ABOUT THIS EXERCISE
Return verbatim every line from the first line of the data below to the line that contains "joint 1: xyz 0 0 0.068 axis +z", inclusive, and no further.

>>>

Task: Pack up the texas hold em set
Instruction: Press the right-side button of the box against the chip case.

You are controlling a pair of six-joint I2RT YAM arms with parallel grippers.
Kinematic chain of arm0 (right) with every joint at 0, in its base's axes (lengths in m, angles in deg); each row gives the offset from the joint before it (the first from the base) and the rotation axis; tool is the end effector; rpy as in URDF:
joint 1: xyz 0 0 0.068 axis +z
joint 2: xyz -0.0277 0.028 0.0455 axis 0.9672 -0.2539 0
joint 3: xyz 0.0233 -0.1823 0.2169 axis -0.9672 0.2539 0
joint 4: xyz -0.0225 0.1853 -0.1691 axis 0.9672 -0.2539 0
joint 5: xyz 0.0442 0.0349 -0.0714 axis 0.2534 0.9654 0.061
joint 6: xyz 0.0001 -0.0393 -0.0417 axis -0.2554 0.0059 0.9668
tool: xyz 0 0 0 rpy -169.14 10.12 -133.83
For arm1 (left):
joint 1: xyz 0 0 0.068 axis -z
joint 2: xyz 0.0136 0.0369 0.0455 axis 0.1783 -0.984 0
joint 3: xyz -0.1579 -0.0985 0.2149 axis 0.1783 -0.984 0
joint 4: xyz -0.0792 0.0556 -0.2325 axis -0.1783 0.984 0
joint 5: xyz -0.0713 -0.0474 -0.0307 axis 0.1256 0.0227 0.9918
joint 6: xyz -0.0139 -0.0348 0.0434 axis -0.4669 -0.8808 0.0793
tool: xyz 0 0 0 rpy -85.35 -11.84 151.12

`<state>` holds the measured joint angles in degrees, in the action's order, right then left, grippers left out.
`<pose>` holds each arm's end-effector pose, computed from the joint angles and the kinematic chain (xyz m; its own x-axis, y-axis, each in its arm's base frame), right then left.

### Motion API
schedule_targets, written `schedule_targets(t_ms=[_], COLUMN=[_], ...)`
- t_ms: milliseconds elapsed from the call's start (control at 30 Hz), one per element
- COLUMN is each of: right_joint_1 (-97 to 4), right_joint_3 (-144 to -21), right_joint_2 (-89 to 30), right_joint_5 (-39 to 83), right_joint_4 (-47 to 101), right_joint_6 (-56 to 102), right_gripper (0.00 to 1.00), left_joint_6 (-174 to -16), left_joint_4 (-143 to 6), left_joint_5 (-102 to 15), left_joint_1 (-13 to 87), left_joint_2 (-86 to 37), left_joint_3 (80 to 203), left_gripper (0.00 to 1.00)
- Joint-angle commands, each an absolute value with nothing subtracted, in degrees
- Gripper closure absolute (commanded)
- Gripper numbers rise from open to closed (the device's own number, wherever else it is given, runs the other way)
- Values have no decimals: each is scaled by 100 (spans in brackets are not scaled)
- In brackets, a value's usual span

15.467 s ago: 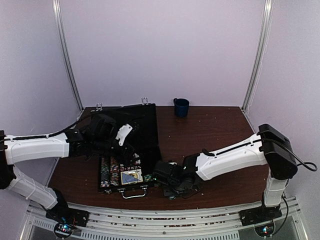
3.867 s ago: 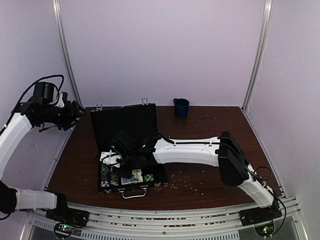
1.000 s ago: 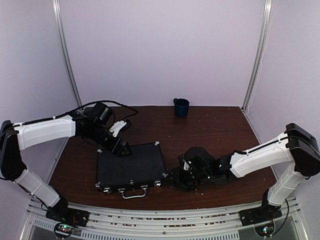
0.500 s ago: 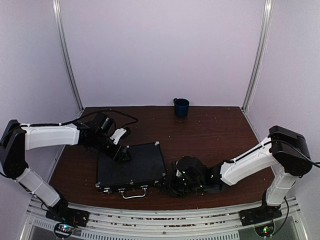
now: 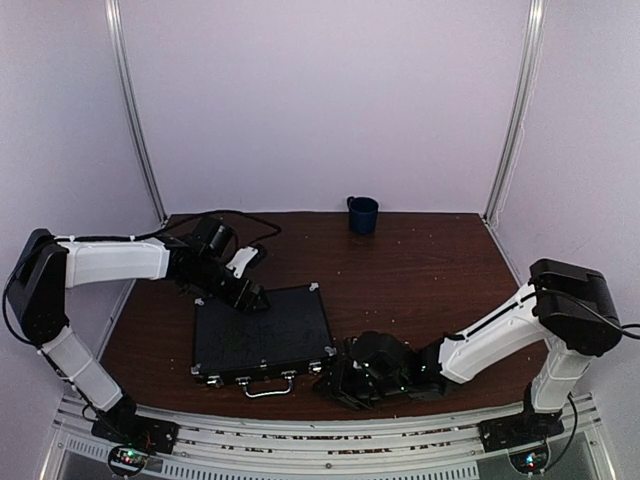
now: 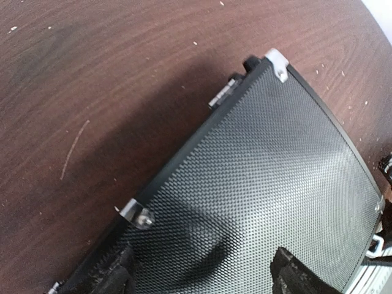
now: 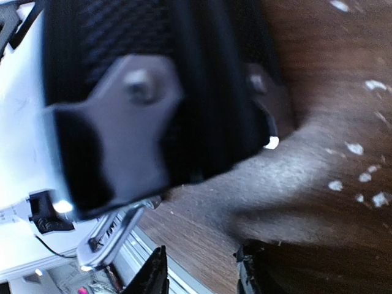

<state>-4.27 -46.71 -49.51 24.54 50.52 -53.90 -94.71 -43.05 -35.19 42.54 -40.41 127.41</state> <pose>0.1000 0.3128 0.1352 -0.9922 0.1224 0.0220 0.0927 0.6100 0.7870 0.2622 -0.1790 0.2141 -0.8192 0.3040 -0.4863 0.4960 0.8012 -0.3347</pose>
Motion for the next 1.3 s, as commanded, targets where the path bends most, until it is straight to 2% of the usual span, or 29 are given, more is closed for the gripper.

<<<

SOLUTION TO THIS EXERCISE
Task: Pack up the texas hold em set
Instruction: Press the right-side button of the box against the chip case.

You are controlling a pair of six-joint I2RT YAM arms with parallel grippers.
Kinematic chain of arm0 (right) with every joint at 0, in its base's axes (lengths in m, angles in deg); each row gives the offset from the joint before it (the first from the base) and the rotation axis; tool is the end effector; rpy as in URDF:
joint 1: xyz 0 0 0.068 axis +z

No more work remains in this exercise.